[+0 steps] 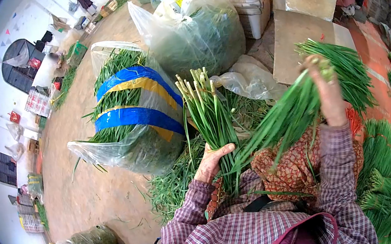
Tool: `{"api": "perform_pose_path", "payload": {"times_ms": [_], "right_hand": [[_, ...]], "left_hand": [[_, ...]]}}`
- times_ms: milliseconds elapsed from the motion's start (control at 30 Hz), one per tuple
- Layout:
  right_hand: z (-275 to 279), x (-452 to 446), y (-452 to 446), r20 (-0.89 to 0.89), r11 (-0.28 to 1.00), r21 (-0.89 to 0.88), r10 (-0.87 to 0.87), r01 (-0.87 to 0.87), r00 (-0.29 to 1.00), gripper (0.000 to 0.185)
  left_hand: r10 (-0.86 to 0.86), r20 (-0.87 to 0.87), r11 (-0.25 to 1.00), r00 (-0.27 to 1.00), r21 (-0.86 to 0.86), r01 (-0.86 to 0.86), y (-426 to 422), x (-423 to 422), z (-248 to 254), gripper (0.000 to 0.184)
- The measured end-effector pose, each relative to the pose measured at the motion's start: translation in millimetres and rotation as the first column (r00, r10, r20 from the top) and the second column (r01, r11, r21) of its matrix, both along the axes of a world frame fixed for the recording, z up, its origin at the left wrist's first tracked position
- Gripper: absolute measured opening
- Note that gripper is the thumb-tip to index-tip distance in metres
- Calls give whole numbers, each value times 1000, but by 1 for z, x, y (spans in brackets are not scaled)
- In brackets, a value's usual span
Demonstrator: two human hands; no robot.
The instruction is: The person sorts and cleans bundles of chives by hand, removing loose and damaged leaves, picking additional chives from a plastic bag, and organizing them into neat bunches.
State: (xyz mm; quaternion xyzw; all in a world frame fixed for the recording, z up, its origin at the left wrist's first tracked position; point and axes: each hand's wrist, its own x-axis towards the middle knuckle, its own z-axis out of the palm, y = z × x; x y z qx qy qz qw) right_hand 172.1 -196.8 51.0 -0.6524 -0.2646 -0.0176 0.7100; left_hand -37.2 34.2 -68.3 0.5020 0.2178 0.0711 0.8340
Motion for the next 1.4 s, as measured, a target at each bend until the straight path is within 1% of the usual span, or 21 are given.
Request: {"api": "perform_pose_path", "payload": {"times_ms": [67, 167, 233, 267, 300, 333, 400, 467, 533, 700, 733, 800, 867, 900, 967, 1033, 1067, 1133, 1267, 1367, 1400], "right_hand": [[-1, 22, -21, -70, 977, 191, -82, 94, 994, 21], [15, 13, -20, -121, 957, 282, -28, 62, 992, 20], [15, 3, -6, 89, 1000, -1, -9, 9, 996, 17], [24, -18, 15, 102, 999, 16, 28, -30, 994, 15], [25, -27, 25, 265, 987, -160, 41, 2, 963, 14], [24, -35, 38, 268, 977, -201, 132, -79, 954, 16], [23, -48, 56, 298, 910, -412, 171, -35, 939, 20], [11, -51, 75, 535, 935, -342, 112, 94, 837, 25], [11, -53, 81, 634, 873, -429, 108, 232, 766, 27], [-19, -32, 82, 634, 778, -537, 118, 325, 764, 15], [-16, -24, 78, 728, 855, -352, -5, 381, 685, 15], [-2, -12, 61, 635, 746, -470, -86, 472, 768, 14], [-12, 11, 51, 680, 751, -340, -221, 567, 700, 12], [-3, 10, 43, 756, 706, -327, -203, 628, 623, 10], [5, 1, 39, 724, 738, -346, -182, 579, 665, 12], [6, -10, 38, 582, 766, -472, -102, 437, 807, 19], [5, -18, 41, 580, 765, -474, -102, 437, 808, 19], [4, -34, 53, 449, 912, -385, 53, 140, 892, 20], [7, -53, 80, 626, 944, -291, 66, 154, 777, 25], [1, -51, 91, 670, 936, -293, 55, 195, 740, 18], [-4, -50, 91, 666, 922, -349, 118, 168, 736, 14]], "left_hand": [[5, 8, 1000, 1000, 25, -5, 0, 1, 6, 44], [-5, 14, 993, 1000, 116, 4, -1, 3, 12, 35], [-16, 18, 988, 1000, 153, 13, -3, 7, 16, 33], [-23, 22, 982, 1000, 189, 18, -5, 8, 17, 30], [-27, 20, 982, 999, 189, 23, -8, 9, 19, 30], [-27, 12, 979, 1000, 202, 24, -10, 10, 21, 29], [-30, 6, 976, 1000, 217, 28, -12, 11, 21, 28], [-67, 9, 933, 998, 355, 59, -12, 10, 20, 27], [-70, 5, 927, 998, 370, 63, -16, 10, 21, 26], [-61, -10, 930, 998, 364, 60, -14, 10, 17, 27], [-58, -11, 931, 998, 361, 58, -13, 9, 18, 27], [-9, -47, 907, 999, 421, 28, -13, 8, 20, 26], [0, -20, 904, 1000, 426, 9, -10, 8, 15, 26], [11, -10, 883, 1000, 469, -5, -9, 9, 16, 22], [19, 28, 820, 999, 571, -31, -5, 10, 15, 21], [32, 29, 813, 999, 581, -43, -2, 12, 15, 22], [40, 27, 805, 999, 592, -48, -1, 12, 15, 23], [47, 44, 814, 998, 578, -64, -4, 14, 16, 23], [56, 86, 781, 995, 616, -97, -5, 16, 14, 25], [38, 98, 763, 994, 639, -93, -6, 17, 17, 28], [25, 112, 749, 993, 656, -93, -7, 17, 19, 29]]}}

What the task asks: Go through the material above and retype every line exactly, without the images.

Answer for this exercise:
[+0 steps] 
Tool: `{"api": "perform_pose_path", "payload": {"times_ms": [_], "right_hand": [[_, ...]], "left_hand": [[_, ...]]}}`
- times_ms: milliseconds elapsed from the motion's start (control at 30 Hz), one per tuple
- Layout:
  right_hand: z (-275 to 279), x (-452 to 446), y (-452 to 446), r20 (-0.89 to 0.89), r11 (-0.28 to 1.00), r21 (-0.89 to 0.88), r10 (-0.87 to 0.87), r01 (-0.87 to 0.87), r00 (-0.29 to 1.00), gripper (0.000 to 0.185)
  left_hand: r10 (-0.86 to 0.86), r20 (-0.87 to 0.87), r11 (-0.25 to 1.00), r00 (-0.27 to 1.00), r21 (-0.86 to 0.86), r01 (-0.86 to 0.86), y (-426 to 422), x (-423 to 422), z (-248 to 254), gripper (0.000 to 0.184)
- The measured end-effector pose, each relative to the pose measured at the motion's start: translation in millimetres and rotation as the first column (r00, r10, r20 from the top) and the second column (r01, r11, r21) of its matrix, both along the axes of a world frame fixed for the recording, z up, its origin at the left wrist's first tracked position
- Gripper: absolute measured opening
- Note that gripper is the thumb-tip to index-tip distance in metres
- Calls give whole numbers, each value times 1000, but by 1 for z, x, y (spans in brackets are not scaled)
- In brackets, a value's usual span
Demonstrator: two human hands; no robot.
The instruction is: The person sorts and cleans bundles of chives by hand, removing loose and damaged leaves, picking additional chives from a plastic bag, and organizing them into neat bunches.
State: (xyz mm; quaternion xyzw; all in a world frame fixed for the recording, z up, its origin at the left wrist's first tracked position; point and axes: each hand's wrist, its own x-axis towards the middle knuckle, its own z-axis out of the palm, y = z × x; x y z qx qy qz qw) right_hand 172.1 -196.8 51.0 -0.6524 -0.2646 -0.0176 0.7100; left_hand -37.2 34.2 -68.3 0.5020 0.2178 0.0711 0.8340
Motion for the next 1.4 s, as measured, a target at each bend until the straight path is within 1% of the usual span, or 21 are given.
Request: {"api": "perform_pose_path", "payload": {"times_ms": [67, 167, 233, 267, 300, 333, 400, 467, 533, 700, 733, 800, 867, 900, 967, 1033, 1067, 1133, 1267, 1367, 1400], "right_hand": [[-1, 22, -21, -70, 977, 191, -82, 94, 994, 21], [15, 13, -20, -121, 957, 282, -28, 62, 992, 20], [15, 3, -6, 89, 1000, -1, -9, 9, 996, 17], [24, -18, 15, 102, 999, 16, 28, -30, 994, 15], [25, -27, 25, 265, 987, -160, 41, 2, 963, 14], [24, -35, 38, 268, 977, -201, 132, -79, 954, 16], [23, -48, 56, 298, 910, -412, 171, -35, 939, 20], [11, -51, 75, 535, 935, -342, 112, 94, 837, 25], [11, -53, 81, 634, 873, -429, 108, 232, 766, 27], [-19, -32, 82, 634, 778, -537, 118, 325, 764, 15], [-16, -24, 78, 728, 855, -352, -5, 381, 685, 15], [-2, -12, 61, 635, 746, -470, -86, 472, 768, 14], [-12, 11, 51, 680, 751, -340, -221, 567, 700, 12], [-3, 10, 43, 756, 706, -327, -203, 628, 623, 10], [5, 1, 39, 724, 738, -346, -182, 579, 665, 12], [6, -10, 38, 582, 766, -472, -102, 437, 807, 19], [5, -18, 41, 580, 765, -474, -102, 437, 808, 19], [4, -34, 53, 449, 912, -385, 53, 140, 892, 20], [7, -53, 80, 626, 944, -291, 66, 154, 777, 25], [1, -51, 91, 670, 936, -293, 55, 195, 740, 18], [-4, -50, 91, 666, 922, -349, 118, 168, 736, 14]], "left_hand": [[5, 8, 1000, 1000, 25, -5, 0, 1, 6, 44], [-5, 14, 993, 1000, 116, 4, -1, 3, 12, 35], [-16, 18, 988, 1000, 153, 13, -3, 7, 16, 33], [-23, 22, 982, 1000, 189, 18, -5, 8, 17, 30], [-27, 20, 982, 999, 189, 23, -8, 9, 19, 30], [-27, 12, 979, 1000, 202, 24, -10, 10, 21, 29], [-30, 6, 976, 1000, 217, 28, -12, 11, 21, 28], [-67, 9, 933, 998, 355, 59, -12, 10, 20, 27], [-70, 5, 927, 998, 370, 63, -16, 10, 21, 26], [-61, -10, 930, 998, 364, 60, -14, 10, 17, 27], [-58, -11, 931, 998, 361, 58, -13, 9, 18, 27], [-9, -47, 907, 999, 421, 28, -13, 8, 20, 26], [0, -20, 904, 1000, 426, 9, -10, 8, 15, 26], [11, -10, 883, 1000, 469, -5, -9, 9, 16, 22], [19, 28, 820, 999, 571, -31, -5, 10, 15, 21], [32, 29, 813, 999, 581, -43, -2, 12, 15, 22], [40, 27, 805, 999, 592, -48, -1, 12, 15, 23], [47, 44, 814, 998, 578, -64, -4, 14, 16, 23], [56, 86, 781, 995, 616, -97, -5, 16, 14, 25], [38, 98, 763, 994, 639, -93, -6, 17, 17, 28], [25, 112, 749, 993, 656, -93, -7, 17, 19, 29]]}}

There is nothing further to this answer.